On trouve parmi ses canzoni une sixtine avec toute la régularité du retour inverse des rimes dans les six strophes, telle que l'avaient créée les poëtes provençaux [734]. Il paraît que c'est la première qui ait été faite en langue italienne, du moins ne s'en trouve-t-il aucune dans ce qui nous est resté des poëtes antérieurs au Dante, ni même de ceux de son temps. Il était grand admirateur et imitateur des Troubadours, dont il possédait parfaitement la langue, comme on le voit dans plusieurs endroits de son poëme. On le voit aussi dans une de ses canzoni, dont l'idée est plus bizarre qu'heureuse. Les vers de chaque strophe sont alternativement provençaux, latins et italiens [735]; en la finissant il s'adresse, selon l'usage, à sa chanson même; elle peut, dit-il, aller partout le monde; il a parlé en trois langues pour que tout le monde puisse apprendre et sentir ce qu'il souffre; peut-être celle qui le tourmente en aura-t-elle pitié [736]. On ne voit pas trop ce que sa dame pouvait trouver là de touchant; cela ne paraîtrait aujourd'hui et ne parut peut-être même alors qu'une bigarrure de mauvais goût.

[Note 734: ][ (retour) ] Voyez ci-dessus, c. 5, p. 300 et 301.

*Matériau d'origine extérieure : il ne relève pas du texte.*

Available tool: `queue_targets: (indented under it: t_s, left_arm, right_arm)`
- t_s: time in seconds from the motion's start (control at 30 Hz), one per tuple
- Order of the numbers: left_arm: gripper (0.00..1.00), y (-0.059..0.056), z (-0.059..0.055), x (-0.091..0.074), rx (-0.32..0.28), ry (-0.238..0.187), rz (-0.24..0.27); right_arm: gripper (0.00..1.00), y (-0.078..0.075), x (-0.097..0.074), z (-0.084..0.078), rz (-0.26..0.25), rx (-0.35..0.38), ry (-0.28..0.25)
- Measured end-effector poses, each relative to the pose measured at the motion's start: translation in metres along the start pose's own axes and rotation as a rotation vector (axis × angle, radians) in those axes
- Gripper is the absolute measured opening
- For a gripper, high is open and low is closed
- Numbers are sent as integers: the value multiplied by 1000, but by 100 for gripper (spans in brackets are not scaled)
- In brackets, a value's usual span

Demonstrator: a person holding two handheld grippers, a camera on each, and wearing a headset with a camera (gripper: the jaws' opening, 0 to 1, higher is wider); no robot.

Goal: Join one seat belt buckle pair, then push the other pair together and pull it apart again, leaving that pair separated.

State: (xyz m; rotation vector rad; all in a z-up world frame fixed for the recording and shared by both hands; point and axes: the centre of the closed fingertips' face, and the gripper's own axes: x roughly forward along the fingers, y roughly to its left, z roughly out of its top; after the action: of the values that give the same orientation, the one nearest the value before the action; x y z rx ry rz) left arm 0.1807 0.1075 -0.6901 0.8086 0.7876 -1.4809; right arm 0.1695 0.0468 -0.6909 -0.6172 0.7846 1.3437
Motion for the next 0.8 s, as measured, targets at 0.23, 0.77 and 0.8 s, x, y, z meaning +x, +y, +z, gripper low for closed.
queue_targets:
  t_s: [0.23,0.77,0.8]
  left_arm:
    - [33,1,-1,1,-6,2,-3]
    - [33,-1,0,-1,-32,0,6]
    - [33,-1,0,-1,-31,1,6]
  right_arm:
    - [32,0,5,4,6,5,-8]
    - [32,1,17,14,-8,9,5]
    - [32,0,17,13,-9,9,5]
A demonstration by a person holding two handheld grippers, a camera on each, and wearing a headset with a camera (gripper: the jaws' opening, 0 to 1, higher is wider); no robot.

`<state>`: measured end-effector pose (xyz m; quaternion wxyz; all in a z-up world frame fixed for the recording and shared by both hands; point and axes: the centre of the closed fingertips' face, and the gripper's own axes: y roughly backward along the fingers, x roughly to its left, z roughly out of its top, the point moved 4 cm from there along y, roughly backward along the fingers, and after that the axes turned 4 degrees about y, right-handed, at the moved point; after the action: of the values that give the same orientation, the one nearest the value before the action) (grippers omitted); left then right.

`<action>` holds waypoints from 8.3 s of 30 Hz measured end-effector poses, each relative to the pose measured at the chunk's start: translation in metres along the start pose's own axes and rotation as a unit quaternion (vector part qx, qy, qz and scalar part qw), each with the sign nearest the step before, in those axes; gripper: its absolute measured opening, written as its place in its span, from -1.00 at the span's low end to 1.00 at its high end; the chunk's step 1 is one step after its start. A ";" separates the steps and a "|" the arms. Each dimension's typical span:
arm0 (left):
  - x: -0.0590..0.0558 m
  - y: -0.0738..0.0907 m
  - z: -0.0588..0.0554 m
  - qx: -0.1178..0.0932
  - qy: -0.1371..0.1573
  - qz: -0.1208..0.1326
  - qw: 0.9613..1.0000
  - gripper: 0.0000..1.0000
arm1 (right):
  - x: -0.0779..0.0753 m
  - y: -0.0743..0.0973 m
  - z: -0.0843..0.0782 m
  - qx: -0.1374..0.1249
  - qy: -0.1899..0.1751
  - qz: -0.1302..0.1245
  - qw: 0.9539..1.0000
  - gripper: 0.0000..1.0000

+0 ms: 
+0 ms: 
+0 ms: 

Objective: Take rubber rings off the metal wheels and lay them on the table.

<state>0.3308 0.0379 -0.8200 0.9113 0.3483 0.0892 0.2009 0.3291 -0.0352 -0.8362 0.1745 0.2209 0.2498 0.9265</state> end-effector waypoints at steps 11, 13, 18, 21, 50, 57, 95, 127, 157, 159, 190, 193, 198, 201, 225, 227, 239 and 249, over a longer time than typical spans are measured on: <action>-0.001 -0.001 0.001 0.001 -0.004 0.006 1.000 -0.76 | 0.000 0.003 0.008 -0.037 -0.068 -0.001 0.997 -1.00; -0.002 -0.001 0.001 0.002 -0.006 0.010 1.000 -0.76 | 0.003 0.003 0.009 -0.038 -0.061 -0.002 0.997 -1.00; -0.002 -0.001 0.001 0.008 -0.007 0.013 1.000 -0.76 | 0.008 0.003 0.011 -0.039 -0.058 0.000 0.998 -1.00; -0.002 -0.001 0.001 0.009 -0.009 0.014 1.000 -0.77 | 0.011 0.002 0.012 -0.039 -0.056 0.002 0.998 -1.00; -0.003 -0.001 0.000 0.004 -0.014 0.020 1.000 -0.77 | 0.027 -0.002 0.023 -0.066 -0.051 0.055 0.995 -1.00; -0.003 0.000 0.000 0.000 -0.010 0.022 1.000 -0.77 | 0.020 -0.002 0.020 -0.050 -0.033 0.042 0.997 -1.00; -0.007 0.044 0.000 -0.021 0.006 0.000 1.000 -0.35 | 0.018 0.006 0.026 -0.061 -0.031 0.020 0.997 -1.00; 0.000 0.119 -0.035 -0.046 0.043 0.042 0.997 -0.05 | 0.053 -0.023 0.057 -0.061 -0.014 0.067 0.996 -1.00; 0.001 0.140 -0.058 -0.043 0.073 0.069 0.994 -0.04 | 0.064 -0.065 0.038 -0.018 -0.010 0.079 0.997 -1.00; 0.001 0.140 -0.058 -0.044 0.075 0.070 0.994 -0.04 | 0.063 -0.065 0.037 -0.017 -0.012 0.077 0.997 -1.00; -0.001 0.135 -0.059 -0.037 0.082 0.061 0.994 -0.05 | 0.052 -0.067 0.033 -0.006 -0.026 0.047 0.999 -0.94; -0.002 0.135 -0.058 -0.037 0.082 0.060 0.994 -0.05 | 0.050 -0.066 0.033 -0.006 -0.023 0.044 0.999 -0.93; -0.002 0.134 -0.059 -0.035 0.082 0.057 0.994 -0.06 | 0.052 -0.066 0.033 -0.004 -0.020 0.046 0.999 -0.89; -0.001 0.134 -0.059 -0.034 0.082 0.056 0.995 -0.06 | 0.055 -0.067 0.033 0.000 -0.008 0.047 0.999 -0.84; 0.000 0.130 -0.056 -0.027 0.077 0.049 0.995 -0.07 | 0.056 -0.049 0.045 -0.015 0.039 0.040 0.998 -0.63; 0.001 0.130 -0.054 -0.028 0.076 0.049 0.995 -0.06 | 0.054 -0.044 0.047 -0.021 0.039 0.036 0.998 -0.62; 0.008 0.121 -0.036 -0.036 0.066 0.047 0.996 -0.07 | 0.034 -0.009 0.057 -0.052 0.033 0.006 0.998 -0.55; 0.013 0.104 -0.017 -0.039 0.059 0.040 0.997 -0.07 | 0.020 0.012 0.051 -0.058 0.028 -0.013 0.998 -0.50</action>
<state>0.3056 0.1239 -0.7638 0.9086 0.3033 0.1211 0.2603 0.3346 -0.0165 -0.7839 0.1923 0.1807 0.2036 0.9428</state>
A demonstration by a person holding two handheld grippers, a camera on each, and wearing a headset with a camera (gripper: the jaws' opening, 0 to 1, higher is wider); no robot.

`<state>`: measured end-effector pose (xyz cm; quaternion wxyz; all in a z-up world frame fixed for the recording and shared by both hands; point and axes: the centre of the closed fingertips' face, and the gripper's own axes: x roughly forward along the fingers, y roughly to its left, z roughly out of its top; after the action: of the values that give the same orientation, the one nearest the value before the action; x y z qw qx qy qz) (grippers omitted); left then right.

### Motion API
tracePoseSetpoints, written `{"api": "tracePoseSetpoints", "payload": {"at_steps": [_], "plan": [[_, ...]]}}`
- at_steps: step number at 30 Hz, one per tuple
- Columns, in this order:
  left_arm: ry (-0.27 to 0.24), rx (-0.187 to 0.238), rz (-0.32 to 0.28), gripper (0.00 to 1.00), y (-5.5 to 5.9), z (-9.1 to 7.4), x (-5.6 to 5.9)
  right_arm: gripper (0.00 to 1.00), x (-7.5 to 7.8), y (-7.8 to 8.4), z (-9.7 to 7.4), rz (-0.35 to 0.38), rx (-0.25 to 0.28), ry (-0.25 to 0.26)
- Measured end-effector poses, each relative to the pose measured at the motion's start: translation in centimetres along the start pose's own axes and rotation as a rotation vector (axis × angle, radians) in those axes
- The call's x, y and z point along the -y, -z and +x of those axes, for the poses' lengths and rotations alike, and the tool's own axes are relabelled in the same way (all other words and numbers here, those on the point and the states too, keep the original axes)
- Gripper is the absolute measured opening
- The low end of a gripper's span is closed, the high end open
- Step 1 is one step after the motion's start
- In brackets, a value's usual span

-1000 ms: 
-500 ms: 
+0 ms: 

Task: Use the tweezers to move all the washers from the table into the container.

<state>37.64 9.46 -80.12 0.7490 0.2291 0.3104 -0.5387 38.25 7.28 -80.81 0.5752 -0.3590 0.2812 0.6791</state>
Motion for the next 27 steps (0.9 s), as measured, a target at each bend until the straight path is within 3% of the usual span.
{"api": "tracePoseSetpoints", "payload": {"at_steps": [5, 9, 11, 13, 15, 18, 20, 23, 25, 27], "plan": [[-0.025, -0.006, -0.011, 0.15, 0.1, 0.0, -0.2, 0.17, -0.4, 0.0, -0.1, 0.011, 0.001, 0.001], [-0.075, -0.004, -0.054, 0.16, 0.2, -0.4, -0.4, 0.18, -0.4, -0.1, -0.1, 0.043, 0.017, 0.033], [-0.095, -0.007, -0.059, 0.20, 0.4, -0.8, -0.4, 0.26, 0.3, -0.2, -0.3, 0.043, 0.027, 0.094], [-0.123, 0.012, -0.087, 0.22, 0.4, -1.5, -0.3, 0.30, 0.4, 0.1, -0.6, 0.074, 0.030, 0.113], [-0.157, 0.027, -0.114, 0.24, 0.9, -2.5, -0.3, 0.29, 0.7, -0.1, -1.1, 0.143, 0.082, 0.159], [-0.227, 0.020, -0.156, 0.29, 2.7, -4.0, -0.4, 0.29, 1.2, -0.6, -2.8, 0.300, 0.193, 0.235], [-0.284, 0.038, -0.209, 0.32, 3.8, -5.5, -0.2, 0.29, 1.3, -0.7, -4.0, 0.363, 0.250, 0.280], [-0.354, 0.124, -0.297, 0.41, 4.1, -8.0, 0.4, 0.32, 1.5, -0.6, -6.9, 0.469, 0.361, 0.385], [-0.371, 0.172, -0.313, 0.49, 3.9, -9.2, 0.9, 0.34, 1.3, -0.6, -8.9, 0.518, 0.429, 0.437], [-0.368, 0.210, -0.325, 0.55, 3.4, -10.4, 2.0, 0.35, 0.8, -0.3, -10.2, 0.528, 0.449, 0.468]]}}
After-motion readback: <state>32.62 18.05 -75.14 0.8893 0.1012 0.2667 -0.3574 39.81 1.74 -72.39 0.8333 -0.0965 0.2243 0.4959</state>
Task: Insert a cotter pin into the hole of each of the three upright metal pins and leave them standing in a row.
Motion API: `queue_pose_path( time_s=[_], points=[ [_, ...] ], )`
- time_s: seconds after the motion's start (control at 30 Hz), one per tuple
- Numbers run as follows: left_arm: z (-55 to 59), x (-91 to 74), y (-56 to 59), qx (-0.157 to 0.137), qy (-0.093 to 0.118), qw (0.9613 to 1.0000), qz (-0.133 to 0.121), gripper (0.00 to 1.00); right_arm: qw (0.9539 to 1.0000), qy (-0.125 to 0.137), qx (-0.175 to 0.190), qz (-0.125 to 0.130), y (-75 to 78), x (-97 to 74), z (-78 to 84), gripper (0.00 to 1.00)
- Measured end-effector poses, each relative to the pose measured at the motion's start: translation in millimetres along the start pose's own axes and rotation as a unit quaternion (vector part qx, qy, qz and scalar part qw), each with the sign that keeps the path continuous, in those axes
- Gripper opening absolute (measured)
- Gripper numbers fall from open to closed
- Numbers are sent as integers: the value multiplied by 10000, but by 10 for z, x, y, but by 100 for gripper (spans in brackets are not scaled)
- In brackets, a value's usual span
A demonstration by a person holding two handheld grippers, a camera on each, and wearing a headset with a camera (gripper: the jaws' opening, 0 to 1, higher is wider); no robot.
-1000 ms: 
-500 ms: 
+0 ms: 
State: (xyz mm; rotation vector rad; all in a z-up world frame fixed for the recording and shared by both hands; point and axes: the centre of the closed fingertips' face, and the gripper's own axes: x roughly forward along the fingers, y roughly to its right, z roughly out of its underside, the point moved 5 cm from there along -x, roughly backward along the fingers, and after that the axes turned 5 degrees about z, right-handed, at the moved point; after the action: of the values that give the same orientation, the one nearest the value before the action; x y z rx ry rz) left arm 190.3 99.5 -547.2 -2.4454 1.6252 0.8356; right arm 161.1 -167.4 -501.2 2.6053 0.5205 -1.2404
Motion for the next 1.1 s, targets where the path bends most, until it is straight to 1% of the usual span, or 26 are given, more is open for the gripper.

[Note 735: ][ (retour) ] Elle commence ainsi:

Ahi faulx ris perqe trai haves
Oculos meos, et quid tibi feci
Che fatto m'hui cosi spietata fraude
?

[Note 736: ][ (retour) ]

Canzos, vos pogues ir per tot le mon;
Namque locutus sum in linguâ trinâ
Ut gravis mea spina
Si saccia per lo mondo, ogn'huomo il senta.
Forse pietà n'havrà chi mi tormenta
.

Toutes ses poésies ne sont pas dans ce recueil. Celles de sa première jeunesse sont insérées dans une espèce de roman qu'il composa peu de temps après la mort de Béatrix, et qu'il intitula Vie nouvelle, Vita nuova: c'est celui où il raconte toutes les circonstances de leurs amours. Il met chacun à leur place, les sonnets et les autres pièces de vers qu'il avait faits pour elle, et prend toujours soin de dire en combien de parties ces pièces sont divisées, et ce qu'il a voulu dire dans la première, et quelle est l'intention de la seconde, etc. On voit en un mot qu'il n'a fait ce récit en prose que pour y encadrer ses vers, et comme une espèce de monument élevé à la mémoire de celle qu'il avait aimée; mais il trouve cet hommage trop peu digne d'elle, et il annonce, en finissant, que s'il peut vivre quelques années, il dira d'elle des choses qui n'ont jamais été dites d'une femme [737]. On sait qu'il remplit cet engagement dans sa Divina Commedia; et s'il est vrai que la Vita nuova fut écrite en 1295 [738], on voit par-là qu'il avait, dès l'âge de trente ans, formé le dessein et peut-être même commencé l'exécution de ce grand ouvrage.

[Note 737: ][ (retour) ] Sicchè, se piacere sarà di colui a cui tutte le cose vivono, che la mia vita per alquanti anni perseveri, spero di dire di lei quello che mai non fu detto d'alcuna.

[Note 738: ][ (retour) ] Voyez Pelli, Memorie per la vita di Dante, § XVII.